I dati raccolti in Giappone mostrano che le tempeste potrebbero non essere state solo leggenda, ma eventi meteorologici reali.

Per secoli, le cronache giapponesi hanno tramandato una storia affascinante: due potenti tifoni, chiamati “kamikaze” – venti divini – avrebbero salvato il Giappone da un’invasione mongola guidata da Kublai Khan, nel XIII secolo. Quei fenomeni atmosferici, tanto prodigiosi da ispirare il nome dei piloti suicidi della Seconda Guerra Mondiale, sono stati a lungo considerati parte del mito nazionale. Eppure, nuove scoperte scientifiche suggeriscono che quei tifoni potrebbero essere stati reali.
Tracce nei laghi antichi
Lo studioso Jon Woodruff, ecologo dell’Università del Massachusetts Amherst, ha rinvenuto indizi concreti nei sedimenti di alcuni laghi costieri dell’isola di Kyushu, nel sud del Giappone. Proprio in quelle acque, non lontano dai luoghi dove affondò la flotta mongola, sono state identificate tracce di eventi climatici estremi risalenti al XIII secolo.
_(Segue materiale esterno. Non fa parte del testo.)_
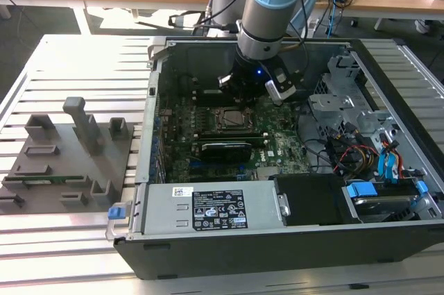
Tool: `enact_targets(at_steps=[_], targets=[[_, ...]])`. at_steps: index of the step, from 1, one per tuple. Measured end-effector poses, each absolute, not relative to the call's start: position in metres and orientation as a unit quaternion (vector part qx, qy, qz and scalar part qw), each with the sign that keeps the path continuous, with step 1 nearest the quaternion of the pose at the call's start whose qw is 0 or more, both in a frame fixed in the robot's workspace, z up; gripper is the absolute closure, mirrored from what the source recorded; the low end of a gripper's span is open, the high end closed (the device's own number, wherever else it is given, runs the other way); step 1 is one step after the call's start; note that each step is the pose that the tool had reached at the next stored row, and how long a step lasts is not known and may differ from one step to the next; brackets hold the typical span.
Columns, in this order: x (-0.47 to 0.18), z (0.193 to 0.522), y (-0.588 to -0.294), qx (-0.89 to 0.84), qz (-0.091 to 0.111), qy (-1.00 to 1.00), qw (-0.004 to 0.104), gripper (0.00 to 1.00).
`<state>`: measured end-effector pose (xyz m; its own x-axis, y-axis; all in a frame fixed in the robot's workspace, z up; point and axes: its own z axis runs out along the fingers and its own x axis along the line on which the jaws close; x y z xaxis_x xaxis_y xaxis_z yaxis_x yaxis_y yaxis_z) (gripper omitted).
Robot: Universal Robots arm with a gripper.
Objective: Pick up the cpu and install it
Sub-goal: 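Install the first cpu locking lever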
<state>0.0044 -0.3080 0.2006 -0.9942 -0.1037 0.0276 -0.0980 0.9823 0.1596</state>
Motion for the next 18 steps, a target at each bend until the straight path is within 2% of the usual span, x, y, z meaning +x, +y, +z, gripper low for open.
enact_targets(at_steps=[5,12,18], targets=[[0.005,0.199,-0.308,0.051,-0.077,-0.996,0.018,0.89],[0.005,0.199,-0.307,0.051,-0.100,-0.993,0.017,0.89],[0.005,0.211,-0.307,0.051,-0.102,-0.993,0.017,0.89]])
Nei letti dei laghi, strati profondi contengono sedimenti clastici e metalli come lo stronzio, trasportati probabilmente da onde di marea provocate da forti tempeste. In un altro lago, il team ha rilevato anche depositi di titanio, forse trasportati da un fiume vicino durante lo stesso periodo.
Il mito e la realtà storica
Nel 1274 e nel 1281, Kublai Khan lanciò due imponenti offensive navali contro il Giappone, radunando oltre 140.000 uomini tra marinai cinesi e coreani. Nonostante la superiorità numerica, entrambe le spedizioni fallirono. Secondo la tradizione, a distruggere le navi furono due tempeste improvvise e distruttive. Ma tifoni di tale intensità sono rari in quella regione, e i racconti storici sono ambigui: una cronaca samuraica del primo scontro parla semplicemente di “vento favorevole”, senza fare riferimento a un tifone vero e proprio.

L’intervento decisivo degli uomini
A gettare ulteriore luce sulla vicenda, ci sono anche indizi di un’azione militare giapponese ben orchestrata. Accanto ai resti delle imbarcazioni mongole, sono stati ritrovati relitti carbonizzati, segno che la marina locale avrebbe colpito attivamente la flotta nemica con navi incendiarie. Un dettaglio che ridimensiona la componente “miracolosa” dell’evento, suggerendo che i venti, per quanto potenti, non agirono da soli. Tra leggenda e realtà, il confine resta sfumato, ma la scienza continua a scavare – letteralmente – per portare alla luce la verità.